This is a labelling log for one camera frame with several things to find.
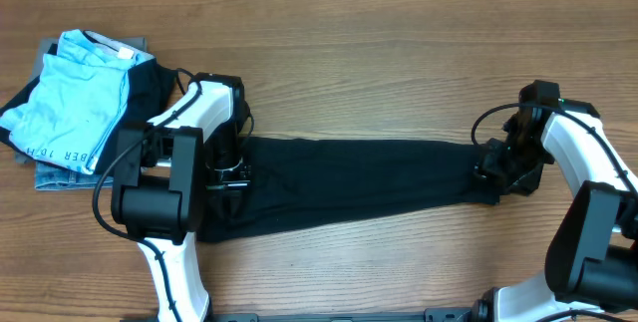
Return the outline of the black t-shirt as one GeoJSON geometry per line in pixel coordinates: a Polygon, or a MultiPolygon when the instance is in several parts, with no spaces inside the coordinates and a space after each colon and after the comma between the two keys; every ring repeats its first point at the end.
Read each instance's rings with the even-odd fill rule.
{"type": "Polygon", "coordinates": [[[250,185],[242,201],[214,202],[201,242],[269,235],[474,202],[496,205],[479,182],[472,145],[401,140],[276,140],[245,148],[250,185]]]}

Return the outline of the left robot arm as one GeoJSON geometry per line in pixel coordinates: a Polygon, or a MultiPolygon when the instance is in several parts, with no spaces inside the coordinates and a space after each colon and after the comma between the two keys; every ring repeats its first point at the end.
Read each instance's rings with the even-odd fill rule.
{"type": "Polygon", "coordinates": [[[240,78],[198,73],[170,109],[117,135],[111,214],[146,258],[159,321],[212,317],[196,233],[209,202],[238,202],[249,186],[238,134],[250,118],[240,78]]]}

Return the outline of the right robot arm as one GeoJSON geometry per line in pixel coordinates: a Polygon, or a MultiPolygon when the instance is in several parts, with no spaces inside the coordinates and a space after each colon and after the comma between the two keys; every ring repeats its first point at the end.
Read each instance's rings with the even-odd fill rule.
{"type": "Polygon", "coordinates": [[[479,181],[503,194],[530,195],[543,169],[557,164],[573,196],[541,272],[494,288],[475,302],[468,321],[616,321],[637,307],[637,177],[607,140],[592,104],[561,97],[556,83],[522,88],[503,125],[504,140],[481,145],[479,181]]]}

* * *

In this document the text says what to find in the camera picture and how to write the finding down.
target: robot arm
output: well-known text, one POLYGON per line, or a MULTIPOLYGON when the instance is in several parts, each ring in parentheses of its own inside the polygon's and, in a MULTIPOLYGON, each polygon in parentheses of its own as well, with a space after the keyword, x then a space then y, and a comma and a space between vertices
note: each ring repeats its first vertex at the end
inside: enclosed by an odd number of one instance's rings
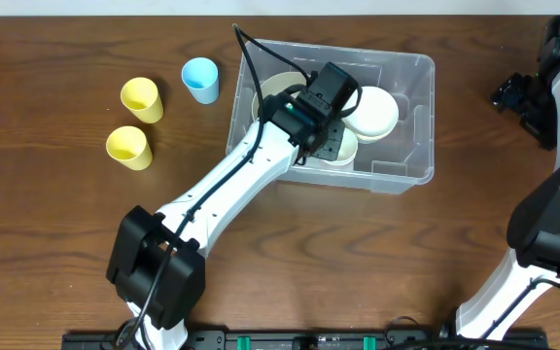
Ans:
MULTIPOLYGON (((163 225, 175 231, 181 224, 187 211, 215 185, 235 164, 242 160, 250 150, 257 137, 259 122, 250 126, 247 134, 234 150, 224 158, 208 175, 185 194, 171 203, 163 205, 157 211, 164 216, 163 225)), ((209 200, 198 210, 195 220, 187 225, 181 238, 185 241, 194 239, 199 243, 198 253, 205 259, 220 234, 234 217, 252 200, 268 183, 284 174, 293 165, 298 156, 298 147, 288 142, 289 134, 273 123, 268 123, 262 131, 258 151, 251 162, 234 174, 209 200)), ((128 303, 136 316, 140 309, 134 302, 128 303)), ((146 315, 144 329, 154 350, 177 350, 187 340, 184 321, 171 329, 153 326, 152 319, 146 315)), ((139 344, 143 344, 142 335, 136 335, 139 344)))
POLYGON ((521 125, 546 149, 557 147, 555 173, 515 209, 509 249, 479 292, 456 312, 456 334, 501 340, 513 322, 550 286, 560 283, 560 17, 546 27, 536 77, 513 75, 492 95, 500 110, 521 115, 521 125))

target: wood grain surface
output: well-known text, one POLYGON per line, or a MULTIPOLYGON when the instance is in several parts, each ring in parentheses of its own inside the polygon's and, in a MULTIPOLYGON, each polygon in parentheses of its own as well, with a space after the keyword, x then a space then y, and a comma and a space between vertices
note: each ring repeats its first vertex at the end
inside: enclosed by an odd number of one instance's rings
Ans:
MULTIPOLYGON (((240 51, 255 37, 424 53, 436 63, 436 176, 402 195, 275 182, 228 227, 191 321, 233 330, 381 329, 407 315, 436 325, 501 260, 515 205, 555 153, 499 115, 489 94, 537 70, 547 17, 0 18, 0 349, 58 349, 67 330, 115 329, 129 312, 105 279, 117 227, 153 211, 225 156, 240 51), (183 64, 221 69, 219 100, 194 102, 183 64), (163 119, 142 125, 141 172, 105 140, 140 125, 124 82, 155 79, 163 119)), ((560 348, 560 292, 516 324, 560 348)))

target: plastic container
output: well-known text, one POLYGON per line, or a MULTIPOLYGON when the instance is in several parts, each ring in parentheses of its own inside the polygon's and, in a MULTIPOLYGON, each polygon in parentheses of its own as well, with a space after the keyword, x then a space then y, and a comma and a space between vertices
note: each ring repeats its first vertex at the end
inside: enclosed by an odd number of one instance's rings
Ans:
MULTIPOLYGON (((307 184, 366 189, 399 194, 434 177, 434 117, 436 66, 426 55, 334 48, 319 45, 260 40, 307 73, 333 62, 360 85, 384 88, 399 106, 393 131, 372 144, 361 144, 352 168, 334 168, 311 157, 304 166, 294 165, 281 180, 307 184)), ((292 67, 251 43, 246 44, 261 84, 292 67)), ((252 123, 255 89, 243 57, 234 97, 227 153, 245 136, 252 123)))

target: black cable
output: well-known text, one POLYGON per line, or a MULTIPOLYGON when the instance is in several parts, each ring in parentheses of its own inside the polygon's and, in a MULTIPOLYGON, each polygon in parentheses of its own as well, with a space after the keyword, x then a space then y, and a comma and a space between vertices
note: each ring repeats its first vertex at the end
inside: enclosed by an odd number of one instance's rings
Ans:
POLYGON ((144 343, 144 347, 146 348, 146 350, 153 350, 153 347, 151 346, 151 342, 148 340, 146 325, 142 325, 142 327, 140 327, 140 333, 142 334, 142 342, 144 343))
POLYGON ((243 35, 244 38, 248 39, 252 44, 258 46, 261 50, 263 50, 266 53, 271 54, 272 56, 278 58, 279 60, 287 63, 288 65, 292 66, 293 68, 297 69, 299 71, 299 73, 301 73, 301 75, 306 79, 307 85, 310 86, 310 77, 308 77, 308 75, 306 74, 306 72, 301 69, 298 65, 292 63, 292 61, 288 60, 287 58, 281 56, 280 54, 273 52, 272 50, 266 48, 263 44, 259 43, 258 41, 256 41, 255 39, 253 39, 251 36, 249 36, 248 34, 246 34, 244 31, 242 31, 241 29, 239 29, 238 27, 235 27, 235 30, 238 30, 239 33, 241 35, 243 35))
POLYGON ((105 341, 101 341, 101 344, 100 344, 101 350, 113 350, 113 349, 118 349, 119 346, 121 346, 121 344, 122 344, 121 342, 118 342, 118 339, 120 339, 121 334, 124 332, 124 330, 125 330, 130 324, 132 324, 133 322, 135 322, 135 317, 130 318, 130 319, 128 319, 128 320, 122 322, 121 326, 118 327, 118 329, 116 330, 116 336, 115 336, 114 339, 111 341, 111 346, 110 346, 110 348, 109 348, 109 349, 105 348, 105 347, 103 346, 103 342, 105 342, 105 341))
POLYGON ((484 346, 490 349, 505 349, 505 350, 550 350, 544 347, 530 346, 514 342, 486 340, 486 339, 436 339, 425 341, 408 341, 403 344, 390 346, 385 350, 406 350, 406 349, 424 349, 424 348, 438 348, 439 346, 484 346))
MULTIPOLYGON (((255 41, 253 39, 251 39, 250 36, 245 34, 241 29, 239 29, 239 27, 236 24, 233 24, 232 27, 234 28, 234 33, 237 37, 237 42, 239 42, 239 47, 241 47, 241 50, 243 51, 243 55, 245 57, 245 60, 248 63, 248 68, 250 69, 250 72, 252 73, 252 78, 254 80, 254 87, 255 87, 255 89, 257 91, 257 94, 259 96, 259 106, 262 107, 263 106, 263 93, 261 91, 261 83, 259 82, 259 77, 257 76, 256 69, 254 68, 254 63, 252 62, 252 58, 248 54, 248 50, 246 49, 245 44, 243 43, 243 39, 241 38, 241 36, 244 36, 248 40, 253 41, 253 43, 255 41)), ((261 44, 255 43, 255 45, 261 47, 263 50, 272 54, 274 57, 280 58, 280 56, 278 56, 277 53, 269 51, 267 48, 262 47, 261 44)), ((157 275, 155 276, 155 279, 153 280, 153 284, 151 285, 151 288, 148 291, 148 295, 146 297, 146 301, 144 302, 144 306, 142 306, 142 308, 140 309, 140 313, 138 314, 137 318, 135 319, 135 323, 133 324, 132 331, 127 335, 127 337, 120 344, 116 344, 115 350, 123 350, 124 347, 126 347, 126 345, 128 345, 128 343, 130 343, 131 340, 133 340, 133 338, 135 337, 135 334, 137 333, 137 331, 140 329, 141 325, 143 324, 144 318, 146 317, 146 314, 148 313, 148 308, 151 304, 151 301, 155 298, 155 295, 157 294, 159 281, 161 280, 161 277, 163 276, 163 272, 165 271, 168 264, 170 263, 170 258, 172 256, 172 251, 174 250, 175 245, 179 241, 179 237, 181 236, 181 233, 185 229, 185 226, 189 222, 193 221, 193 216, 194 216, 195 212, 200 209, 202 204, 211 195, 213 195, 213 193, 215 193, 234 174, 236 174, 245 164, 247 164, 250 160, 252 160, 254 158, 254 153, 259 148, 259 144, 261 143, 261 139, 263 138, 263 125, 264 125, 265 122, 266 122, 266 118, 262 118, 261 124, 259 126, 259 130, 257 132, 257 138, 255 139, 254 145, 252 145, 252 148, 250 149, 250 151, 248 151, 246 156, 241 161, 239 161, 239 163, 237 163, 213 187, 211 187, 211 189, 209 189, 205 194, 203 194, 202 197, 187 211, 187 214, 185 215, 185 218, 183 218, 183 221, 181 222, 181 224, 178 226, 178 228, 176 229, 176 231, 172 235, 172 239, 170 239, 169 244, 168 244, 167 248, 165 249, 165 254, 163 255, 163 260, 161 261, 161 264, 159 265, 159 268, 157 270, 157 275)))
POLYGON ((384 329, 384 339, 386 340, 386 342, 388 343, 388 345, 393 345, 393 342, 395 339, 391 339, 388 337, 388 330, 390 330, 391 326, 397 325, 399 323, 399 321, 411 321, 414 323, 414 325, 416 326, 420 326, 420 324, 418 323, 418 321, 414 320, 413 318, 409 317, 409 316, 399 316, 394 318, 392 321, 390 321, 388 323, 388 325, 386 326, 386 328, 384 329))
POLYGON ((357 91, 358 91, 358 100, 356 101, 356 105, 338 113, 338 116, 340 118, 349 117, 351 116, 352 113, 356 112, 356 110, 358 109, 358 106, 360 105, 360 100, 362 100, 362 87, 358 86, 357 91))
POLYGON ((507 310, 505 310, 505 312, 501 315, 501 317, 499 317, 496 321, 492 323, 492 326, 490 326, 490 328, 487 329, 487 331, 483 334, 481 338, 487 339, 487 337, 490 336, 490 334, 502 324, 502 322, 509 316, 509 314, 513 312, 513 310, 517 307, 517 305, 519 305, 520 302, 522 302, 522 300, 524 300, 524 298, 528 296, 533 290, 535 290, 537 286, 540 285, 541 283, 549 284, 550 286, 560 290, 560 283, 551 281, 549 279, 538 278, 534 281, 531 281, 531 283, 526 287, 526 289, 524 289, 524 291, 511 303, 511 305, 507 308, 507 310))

...

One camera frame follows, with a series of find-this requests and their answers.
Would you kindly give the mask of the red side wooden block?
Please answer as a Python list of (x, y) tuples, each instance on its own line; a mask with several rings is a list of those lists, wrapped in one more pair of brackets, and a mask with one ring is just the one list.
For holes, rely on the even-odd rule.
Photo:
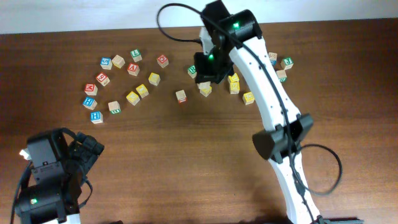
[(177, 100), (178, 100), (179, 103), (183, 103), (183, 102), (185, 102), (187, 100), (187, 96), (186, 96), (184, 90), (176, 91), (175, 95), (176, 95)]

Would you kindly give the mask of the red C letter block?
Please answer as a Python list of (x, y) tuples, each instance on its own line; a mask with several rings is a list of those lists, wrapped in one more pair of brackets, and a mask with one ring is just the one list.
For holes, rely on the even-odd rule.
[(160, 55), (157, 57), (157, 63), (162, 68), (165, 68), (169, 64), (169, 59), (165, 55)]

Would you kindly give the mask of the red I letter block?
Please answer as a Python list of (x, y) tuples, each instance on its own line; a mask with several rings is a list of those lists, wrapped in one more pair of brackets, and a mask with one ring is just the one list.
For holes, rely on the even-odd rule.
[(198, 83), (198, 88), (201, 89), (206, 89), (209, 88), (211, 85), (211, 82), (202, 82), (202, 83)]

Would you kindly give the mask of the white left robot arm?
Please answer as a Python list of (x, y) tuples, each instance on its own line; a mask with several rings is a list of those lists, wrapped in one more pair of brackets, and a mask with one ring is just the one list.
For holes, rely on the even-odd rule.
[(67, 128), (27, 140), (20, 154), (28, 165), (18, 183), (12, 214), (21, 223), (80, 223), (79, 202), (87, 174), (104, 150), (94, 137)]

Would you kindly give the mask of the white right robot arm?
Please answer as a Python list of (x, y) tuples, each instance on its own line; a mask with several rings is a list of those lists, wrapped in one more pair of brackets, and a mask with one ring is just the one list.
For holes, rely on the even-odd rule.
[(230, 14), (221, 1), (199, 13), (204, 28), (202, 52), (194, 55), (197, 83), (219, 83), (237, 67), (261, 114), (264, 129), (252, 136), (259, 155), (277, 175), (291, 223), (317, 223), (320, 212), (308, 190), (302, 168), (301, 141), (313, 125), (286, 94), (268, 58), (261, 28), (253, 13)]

■ To do
This task calls for each line of the material that contains "letter".

■ Your solution
Would you kindly give the mask of the red C letter block?
Would you kindly give the mask of the red I letter block?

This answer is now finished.